▶ _To do_: Lines below that include "Point" are the answer; copy each one.

▶ _Given information_:
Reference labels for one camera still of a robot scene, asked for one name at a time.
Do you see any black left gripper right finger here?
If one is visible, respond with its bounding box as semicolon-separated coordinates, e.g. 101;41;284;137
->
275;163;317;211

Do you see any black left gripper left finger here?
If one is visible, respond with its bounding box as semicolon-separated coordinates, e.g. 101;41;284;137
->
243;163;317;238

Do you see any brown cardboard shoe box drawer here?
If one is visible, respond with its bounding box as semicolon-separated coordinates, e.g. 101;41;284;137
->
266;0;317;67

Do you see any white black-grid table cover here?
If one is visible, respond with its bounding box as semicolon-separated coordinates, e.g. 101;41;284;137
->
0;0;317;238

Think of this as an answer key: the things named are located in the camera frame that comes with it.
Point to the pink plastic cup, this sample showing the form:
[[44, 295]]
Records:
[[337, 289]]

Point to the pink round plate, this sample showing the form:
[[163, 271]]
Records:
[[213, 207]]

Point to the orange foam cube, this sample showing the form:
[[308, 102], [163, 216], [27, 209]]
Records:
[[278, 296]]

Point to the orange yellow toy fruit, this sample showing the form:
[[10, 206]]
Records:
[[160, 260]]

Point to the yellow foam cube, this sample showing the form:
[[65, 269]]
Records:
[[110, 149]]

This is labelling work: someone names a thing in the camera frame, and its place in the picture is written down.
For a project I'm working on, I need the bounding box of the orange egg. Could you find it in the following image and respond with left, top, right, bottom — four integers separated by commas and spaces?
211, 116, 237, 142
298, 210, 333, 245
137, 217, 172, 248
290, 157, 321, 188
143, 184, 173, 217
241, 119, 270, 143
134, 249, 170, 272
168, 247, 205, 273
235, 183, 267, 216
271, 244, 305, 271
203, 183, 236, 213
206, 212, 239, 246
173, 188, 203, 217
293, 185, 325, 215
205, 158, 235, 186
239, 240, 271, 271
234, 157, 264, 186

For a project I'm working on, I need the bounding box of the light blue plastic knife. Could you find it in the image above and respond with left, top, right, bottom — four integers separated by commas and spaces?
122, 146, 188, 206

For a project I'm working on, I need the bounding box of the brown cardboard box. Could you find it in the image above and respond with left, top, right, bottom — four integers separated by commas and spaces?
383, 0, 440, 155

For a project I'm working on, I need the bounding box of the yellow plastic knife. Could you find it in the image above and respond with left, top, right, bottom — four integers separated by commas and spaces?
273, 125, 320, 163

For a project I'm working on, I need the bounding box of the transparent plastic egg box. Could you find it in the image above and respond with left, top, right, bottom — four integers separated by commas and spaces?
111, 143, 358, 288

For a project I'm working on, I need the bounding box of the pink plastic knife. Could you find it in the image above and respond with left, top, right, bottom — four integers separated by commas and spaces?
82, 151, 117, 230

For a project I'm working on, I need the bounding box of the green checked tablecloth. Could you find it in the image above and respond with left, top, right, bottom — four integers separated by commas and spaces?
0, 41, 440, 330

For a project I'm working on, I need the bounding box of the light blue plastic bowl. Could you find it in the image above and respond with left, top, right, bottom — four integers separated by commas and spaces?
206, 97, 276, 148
--
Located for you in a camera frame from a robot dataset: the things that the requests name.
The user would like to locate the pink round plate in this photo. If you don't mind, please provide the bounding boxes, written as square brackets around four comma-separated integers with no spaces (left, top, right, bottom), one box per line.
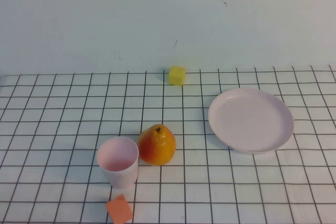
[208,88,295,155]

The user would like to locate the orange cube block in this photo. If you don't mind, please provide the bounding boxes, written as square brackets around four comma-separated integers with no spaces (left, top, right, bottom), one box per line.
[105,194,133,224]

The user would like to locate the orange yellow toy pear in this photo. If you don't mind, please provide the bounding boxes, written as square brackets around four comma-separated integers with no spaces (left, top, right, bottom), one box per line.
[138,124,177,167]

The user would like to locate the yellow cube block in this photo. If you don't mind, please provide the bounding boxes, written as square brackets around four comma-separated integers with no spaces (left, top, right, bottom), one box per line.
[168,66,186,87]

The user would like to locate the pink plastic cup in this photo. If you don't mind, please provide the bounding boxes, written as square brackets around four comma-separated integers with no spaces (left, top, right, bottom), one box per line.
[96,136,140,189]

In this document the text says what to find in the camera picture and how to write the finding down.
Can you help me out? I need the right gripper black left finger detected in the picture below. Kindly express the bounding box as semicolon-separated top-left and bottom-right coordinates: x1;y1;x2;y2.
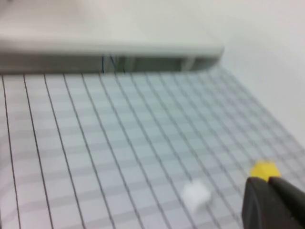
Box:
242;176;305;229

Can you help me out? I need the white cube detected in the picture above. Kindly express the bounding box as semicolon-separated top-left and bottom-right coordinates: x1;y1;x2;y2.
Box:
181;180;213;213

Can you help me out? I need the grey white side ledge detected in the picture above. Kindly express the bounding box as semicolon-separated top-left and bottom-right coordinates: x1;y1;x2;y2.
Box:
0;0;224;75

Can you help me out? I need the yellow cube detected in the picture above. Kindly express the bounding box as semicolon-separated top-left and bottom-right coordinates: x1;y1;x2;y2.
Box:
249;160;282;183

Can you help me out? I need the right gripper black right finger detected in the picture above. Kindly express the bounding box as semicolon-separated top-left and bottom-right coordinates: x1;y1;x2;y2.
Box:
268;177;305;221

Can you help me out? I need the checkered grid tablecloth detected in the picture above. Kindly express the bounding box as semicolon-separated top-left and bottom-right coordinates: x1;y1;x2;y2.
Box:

▶ _Solution for this exercise_:
Point to the pink plastic cup, this sample showing the form:
Point to the pink round plate, this sample showing the form:
Point to the orange foam cube, this sample showing the form:
Point to the orange yellow toy fruit, this sample showing the form:
Point to the yellow foam cube, this sample showing the form:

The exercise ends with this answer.